Telefone toca e ela atende rápido. Conto brevemente minha saga e peço, adivinhem?, uma Havaianna. Qualquer cor, qualquer modelo, tamanho 35 porque preciso dar folga para meus pés (calço 34). Ela me informa que o banco da fila gigante tinha a fila quilométrica e o guardinha mau-humorado porque foi assaltado. Acabou de ser assaltado e por pouco não fico refém junto com meus dedinhos do pé (que agora agonizam e já não se mexem). Meus peitos doem, estou descalça no trabalho e louca de vontade de fazer xixi. Vou até o banheiro arrastando correntes, digo, sandálias não calçadas, faço xixi e volto para ordenhar. Ordenho. Na minha cadeira, quando volto, tem um embrulho da Havaiannas. Dentro, uma sandália roxa e rosa, que eu jamais compraria porque detesto esta combinação Barbie.
Penso: ok, tudo já aconteceu! Sapato machucando, cartão esquecido, banco assaltado, Havaianna no pé e o expediente está acabando. Falta pouco e tudo vai terminar bem!
De fato, o dia de trabalho termina e eu, minha mochila de viajante, meu chinelo roxo e rosa e minha  urucubaca vamos pegar o ônibus rumo à creche.

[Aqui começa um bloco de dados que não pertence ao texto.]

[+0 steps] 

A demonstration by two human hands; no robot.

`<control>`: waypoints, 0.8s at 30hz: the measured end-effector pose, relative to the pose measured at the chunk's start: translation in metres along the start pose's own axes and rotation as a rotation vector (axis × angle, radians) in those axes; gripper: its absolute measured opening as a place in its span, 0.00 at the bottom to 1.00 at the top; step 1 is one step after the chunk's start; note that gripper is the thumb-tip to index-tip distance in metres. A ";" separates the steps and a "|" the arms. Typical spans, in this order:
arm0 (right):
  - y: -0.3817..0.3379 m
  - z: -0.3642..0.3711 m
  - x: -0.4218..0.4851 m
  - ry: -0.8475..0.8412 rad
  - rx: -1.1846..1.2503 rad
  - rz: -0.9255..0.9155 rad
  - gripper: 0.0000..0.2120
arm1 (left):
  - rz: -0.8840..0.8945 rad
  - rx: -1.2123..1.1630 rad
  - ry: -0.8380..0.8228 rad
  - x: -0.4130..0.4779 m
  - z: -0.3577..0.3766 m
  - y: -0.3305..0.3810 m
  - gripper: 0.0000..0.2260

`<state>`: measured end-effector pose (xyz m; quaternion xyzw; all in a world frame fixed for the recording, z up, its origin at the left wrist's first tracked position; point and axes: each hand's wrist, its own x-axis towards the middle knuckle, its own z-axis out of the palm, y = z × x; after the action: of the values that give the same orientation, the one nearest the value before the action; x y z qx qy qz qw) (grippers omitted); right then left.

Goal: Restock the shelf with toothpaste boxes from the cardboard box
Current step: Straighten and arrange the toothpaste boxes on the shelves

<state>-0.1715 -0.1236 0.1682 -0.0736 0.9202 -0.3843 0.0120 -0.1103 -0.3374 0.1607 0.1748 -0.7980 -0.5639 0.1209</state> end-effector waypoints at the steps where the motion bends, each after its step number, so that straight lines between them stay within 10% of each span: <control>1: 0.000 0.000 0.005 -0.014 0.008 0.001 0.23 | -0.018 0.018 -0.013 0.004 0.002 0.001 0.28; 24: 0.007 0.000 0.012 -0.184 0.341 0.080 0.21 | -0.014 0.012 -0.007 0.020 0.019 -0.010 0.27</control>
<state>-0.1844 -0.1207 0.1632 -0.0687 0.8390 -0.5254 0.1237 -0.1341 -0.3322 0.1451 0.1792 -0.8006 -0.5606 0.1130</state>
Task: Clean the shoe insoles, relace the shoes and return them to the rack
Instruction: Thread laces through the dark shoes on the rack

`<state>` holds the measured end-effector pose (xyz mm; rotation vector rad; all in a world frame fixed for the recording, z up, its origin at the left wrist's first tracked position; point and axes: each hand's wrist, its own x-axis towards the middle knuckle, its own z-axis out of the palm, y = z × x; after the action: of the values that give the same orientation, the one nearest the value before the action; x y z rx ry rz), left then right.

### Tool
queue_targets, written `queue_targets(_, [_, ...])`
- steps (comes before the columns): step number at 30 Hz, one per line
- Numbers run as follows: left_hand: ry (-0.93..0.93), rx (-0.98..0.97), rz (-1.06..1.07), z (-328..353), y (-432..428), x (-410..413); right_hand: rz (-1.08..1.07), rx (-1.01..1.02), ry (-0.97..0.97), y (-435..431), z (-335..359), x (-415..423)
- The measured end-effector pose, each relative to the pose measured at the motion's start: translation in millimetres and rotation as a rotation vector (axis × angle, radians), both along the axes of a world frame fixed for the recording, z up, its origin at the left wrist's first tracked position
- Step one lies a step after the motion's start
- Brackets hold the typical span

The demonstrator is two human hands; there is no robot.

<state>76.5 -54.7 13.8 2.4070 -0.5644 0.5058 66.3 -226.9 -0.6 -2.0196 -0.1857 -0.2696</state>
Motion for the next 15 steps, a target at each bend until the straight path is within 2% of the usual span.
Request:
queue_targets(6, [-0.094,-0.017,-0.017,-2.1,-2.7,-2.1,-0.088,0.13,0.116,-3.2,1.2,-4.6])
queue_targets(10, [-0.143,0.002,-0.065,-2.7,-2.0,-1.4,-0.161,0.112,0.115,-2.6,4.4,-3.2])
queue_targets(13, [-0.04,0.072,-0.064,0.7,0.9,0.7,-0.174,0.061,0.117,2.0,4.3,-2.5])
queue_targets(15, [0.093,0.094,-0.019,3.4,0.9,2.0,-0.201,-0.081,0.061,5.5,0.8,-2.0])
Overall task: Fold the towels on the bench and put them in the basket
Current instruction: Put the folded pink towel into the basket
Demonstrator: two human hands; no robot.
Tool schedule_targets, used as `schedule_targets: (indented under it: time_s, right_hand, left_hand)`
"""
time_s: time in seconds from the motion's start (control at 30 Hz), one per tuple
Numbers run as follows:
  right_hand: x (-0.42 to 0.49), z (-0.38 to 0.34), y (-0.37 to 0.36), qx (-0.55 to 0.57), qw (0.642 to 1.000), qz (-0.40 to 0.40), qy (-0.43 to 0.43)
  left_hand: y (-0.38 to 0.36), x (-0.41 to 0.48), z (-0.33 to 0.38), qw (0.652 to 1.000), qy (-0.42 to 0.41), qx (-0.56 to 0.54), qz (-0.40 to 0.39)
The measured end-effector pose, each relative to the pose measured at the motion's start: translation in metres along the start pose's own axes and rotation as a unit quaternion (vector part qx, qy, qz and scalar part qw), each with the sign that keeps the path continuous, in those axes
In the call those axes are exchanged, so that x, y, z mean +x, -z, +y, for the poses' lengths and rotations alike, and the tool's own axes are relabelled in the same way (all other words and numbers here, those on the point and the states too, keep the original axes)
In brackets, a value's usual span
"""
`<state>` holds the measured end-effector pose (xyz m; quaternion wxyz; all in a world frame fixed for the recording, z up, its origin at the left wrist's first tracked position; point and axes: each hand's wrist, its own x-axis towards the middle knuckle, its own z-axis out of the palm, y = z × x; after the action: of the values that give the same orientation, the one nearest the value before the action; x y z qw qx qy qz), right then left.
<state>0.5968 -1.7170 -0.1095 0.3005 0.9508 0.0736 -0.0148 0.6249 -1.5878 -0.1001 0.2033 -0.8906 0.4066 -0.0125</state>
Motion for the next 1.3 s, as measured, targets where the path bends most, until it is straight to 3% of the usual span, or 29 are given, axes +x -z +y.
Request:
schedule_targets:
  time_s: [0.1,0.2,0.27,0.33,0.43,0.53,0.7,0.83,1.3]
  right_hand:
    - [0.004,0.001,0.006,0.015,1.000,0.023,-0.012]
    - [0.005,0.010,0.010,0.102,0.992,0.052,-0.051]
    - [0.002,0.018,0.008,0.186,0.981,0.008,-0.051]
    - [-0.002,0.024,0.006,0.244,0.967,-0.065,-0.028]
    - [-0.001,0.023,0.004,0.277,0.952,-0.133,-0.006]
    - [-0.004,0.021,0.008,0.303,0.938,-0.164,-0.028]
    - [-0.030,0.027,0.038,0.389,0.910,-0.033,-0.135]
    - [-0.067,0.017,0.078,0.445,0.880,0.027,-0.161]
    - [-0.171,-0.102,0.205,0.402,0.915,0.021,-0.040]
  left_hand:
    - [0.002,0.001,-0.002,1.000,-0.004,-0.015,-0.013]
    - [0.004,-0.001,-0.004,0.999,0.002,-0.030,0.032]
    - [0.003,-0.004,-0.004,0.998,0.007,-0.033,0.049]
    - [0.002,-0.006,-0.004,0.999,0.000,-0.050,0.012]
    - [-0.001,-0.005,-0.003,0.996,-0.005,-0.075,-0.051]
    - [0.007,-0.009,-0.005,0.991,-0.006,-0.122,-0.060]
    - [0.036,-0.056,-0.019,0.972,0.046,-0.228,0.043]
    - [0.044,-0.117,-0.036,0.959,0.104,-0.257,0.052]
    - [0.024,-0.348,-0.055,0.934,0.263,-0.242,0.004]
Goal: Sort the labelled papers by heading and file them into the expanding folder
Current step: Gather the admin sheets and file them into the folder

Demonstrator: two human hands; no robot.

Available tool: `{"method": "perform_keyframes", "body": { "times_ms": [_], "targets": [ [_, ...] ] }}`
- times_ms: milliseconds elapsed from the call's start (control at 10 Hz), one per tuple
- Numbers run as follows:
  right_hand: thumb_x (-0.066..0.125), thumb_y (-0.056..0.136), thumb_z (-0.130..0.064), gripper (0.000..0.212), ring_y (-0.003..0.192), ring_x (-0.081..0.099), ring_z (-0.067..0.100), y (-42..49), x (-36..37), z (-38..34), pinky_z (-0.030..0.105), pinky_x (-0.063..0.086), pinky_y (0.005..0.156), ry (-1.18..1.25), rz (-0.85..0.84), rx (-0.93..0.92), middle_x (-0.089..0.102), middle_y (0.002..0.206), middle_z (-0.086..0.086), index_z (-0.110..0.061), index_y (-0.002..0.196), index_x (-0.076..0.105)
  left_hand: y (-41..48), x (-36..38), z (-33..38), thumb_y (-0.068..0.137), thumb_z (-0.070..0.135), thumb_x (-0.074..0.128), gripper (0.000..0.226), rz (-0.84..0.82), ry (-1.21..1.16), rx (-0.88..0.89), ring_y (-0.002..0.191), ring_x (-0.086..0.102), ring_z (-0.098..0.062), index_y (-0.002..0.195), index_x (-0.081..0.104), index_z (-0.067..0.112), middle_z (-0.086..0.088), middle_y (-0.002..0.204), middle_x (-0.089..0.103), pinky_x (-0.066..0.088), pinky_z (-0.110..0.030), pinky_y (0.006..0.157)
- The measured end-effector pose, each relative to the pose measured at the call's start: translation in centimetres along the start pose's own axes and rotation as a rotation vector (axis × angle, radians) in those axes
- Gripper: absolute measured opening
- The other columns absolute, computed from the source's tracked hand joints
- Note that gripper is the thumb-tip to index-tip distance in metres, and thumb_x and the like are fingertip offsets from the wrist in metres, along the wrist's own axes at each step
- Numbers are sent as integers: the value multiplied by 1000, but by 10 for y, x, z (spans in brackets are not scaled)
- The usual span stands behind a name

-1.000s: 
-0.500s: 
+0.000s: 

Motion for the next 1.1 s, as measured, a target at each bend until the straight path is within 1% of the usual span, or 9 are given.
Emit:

Claro que o ônibus quebrou! Mas cheguei na creche a tempo, voltei para casa, encontrei meu cartão (corremos pela praia até nos abraçarmos ao som de Endless Love) e, claro, resolvi assuntar na internet. Cartão a mão, cem reais "mais rica" (ahahahah... Ah, a lógica feminina!), claro que vou consumir. Decido comprar um mimo para o Arthur, outro para o marido e, claro, um para mim.
Arthur ganhou um bichinho de pelúcia com chocalho. Marido, uma furadeira de alto impacto. E eu, bem....eu ganhei mesmo foi um massageador de pés. Acho que traumatizei.